INSTRUCTIONS TO FOLLOW - Return exactly and only these lines: the first of the listing through the one containing "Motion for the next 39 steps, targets".

== == ==

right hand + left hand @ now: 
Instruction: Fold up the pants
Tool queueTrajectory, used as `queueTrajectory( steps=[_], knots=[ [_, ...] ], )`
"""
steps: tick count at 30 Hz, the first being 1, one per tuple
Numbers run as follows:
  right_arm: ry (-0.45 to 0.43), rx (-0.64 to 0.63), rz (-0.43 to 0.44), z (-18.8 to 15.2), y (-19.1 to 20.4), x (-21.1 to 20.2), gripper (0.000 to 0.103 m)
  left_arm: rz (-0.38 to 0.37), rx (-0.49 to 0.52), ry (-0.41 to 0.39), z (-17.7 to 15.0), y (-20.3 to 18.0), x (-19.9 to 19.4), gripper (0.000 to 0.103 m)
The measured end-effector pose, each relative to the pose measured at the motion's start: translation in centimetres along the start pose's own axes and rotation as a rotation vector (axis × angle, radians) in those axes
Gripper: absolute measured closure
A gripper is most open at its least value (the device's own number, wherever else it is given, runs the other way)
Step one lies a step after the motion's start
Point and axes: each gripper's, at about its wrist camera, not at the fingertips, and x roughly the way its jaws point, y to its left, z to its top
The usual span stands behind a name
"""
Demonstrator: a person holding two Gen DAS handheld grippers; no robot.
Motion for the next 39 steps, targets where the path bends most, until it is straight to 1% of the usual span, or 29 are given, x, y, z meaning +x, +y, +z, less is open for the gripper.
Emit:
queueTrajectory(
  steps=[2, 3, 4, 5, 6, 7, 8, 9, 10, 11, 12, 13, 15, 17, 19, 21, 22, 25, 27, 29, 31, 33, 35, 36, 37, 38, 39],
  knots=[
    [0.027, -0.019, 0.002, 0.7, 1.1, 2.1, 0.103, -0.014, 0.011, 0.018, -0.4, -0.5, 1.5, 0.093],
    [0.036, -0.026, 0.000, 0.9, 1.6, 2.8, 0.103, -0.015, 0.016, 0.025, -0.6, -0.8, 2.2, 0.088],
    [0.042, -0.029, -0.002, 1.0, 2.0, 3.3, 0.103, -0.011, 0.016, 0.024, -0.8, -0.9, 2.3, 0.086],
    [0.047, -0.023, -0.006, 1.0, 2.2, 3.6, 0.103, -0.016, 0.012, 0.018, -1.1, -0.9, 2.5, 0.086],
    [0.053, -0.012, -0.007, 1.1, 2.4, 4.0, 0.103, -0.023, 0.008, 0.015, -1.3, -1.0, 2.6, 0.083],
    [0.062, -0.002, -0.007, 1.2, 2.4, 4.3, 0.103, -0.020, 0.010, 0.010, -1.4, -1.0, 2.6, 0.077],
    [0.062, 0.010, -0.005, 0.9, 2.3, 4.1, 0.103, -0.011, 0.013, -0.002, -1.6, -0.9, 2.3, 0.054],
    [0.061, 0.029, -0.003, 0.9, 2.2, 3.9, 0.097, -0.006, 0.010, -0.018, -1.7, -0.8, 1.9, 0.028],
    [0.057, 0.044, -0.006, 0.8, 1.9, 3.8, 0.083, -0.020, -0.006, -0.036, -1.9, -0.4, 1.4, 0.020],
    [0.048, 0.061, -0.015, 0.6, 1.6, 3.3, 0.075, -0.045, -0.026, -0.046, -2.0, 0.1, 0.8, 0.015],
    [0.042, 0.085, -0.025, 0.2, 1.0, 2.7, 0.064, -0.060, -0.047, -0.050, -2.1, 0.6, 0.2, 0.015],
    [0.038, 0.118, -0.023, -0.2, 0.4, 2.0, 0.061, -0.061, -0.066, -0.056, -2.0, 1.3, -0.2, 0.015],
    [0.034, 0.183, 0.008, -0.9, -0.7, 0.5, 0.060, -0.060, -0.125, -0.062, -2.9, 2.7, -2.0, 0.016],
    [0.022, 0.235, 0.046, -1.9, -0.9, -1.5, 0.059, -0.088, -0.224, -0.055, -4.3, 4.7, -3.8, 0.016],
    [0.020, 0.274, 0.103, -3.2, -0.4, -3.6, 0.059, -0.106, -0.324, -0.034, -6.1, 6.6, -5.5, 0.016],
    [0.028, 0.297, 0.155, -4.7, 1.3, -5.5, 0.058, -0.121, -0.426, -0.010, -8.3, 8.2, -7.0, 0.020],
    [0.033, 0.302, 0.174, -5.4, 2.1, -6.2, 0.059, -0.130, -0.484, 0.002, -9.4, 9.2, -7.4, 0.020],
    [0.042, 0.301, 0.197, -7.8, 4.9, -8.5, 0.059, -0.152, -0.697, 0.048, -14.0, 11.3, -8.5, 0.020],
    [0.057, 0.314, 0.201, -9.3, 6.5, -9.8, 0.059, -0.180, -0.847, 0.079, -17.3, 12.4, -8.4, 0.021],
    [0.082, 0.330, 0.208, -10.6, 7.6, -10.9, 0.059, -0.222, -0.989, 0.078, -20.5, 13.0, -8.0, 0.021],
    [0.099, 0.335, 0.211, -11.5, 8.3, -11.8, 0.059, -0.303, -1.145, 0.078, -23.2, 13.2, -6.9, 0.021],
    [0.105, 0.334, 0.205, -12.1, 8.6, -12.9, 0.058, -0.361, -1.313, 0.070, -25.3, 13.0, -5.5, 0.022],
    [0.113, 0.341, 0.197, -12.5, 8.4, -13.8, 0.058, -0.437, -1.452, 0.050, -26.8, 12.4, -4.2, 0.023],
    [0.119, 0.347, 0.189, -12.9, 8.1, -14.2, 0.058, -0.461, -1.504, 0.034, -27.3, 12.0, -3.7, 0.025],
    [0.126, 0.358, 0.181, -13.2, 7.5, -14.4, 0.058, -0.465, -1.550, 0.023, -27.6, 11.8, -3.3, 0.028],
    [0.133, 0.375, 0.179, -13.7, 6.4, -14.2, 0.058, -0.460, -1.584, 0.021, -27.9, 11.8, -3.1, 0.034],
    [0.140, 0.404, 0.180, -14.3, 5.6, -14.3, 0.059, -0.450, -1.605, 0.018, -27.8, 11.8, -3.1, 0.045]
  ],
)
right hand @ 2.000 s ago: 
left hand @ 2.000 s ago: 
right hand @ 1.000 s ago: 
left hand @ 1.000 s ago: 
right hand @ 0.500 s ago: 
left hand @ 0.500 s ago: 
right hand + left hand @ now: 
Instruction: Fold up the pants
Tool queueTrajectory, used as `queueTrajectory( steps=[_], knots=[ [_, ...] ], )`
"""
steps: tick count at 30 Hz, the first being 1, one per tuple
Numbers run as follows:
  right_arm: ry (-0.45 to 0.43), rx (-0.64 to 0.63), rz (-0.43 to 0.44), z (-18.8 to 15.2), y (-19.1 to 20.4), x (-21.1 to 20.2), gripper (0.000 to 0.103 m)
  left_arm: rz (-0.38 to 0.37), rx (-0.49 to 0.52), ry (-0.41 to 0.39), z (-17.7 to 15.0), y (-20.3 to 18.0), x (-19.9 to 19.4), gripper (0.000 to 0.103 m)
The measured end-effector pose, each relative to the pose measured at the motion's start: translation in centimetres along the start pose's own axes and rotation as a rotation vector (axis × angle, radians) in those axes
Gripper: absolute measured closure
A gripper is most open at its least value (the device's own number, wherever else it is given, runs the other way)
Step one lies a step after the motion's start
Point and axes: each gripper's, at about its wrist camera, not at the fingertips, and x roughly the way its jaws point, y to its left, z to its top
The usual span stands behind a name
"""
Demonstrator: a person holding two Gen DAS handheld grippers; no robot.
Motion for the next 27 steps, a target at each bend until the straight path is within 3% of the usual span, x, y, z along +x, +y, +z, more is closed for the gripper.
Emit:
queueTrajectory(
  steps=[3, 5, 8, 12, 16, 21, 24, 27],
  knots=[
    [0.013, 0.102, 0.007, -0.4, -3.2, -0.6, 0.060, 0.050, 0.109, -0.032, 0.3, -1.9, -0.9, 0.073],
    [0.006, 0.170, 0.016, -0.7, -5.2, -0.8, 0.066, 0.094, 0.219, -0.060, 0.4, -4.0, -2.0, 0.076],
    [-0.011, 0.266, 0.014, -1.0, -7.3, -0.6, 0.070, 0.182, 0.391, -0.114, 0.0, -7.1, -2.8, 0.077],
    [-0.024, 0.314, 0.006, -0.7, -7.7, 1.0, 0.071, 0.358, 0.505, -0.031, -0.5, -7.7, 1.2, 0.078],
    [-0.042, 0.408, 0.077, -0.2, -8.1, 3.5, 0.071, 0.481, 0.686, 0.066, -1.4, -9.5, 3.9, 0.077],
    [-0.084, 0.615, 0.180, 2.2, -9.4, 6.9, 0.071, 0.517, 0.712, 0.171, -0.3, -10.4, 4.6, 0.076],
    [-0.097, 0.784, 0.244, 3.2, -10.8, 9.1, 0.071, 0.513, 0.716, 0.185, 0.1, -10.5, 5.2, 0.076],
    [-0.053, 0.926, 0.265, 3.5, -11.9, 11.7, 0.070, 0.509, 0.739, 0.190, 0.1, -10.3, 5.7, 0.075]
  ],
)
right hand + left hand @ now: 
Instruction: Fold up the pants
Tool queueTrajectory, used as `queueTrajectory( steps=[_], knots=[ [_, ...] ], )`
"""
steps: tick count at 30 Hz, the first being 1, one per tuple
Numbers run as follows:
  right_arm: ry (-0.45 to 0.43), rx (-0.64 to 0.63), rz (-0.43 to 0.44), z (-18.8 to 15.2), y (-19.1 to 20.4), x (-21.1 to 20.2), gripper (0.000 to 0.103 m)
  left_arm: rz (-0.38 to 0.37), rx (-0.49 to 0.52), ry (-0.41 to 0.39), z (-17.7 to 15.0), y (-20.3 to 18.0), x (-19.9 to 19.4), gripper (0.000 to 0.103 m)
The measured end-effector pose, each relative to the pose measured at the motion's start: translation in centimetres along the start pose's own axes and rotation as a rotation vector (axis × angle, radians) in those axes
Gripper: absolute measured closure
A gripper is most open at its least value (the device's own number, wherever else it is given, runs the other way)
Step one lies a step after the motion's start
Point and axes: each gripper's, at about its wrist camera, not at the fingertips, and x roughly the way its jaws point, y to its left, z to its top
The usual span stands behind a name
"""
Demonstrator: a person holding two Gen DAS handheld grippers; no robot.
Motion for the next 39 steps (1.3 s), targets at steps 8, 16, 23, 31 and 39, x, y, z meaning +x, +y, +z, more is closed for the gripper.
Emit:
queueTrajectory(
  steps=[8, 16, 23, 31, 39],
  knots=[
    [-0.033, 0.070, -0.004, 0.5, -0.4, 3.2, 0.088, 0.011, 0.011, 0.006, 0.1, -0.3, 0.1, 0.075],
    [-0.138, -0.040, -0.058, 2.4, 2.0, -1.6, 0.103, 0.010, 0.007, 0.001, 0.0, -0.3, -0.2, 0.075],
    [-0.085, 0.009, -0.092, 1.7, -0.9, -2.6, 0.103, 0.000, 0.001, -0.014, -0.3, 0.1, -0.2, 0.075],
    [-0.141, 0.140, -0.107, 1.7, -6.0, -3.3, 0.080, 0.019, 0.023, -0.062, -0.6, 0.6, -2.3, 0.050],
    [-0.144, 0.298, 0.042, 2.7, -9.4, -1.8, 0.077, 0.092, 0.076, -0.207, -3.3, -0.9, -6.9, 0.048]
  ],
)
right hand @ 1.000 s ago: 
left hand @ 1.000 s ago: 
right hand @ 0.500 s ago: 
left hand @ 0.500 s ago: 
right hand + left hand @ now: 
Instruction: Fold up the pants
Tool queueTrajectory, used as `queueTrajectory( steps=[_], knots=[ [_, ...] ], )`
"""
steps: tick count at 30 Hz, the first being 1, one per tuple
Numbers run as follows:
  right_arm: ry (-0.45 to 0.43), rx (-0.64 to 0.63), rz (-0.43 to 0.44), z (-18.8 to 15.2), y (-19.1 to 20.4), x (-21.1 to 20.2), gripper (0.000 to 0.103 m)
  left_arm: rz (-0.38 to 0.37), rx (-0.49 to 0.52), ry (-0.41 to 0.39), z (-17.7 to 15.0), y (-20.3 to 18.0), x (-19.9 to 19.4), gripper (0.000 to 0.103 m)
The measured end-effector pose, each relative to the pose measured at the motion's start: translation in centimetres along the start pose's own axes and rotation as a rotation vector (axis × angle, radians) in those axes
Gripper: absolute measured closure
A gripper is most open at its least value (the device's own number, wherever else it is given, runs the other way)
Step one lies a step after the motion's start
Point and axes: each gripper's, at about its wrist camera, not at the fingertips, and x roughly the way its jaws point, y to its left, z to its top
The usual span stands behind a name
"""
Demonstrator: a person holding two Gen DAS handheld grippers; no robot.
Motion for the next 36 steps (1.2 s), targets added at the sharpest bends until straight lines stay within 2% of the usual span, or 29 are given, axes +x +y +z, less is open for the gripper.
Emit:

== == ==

RESULT OF THE TASK -
right hand + left hand @ now: 
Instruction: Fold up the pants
Tool queueTrajectory, used as `queueTrajectory( steps=[_], knots=[ [_, ...] ], )`
"""
steps: tick count at 30 Hz, the first being 1, one per tuple
Numbers run as follows:
  right_arm: ry (-0.45 to 0.43), rx (-0.64 to 0.63), rz (-0.43 to 0.44), z (-18.8 to 15.2), y (-19.1 to 20.4), x (-21.1 to 20.2), gripper (0.000 to 0.103 m)
  left_arm: rz (-0.38 to 0.37), rx (-0.49 to 0.52), ry (-0.41 to 0.39), z (-17.7 to 15.0), y (-20.3 to 18.0), x (-19.9 to 19.4), gripper (0.000 to 0.103 m)
The measured end-effector pose, each relative to the pose measured at the motion's start: translation in centimetres along the start pose's own axes and rotation as a rotation vector (axis × angle, radians) in those axes
Gripper: absolute measured closure
A gripper is most open at its least value (the device's own number, wherever else it is given, runs the other way)
Step one lies a step after the motion's start
Point and axes: each gripper's, at about its wrist camera, not at the fingertips, and x roughly the way its jaws point, y to its left, z to its top
The usual span stands behind a name
"""
Demonstrator: a person holding two Gen DAS handheld grippers; no robot.
Motion for the next 39 steps, targets where the path bends most, until it is straight to 1% of the usual span, or 29 are given, x, y, z meaning +x, +y, +z, less is open for the gripper.

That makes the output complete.